Lew finished in 3 hours, 2 minutes and 33 seconds, a little more than an hour behind men’s winner Logan Ott, a Fort Lewis College and Mancos High School alumnus, who finished in 1:52.26.

Ott said he managed the entire race without walking, except for the few-hundred-foot scramble at the top of the peak, and that gave him the edge.

“I was running so slow, it was almost like walking,” Ott said.

“It’s a good challenge, and it’s good for street cred.”

Ott didn’t grab the lead until the trip back down the trail, overtaking third-place Travis Laverty, who was first to the top, on the decent.

Andy Wellman, who left his Crestone-based outdoor guide book business, Greener Grass Publishing, for the weekend just for the race, took second, also making his move on the downhill and aided by thick-soled shoes that provide an “insane amount of cushioning” on the steep path down.

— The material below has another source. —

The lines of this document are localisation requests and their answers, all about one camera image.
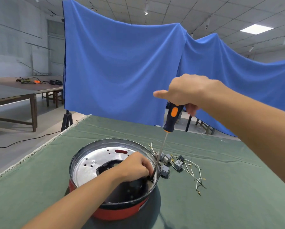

With almost no gas left in the tank, he said he caught Laverty at the very bottom of the mountain and didn’t think he could close the gap.

“I came around the corner, and I was like ‘Oh no,’” said Wellman, who added he considered settling for third before deciding he wouldn’t have been able to live with himself if he didn’t try.

The effort paid off for a “fun” finish in 1:57.40.

Fun?

Not according to Laverty.

“It’s miserable,” said Laverty, a regular Kendall Mountain runner.

Asked why he runs it, the Durango runner was blunt: “I don’t know,” he said after his 1:58.25 finish.

The top women’s finisher, Abby Herman of Ophir, embraced the pain, though. Her love of the uphill led her to a 2:14.45 finish.

“I like that focus – and the pain,” Herman said. “It takes you away.”

A little more than five minutes behind her, sweat-drenched Silverton resident Ivy Lefebvre seconded that strategy and said it’s the “epic and challenging” nature of the race that makes her ask herself why she does it and keeps her coming back for more. Saturday was her third Kendall Mountain run.

Her son Blaze Lefebvre-Braford, 11, who helped cook hamburgers and hotdogs for the racers, seemed less thrilled with his mom’s sweaty 2:20.06 finish.

“I’ll give her a hug later. She’s gross!” Blaze said with a yelp as his mom trudged across the finish.

“It feels like she just took a shower,” he said with a grin.

Third-place woman Sarah Slaughter of Durango, who finished in 2:22.32, said Lefebvre blew past her on the downhill to take the second spot.

“She was rolling,” Slaughter said.

Nevertheless, Slaughter said rains the night before and cool morning weather made the trail “nice and sticky” for a “hard but beautiful run.”

“I always dread it, but then I come back,” said Slaughter, who’s run the race about 10 times.

But if the Kendall Mountain Run racers thought 2˝ hours on the trail were tough, they should’ve stuck around to watch the nine who were on it for 5˝ – who went up and down the mountain twice.

Cody Braford, Lefebvre’s husband, won the Kendall Mountain Marathon in 5:04.58 after 26.2 miles. It was his first time turning around at the finish for a second go, and he did it for “the intensity, just finding out if you can do it.”

With a few bleeding scrapes that came along with a fall at the summit, Braford said the thought that got him through the finish twice was ... no thought at all.

“No thought whatsoever,” Braford said. “Forget thinking about thinking. One foot in front of the other.”

Eric Schmidgall finished second in 5:26.32, and Caitlin Prescott of Durango was the first woman and third overall marathon finisher in 5:43.10.

For her, it was all about the scenery looming high above Silverton.

“The second you’re hurting, you just look up, and you feel better,” Prescott said.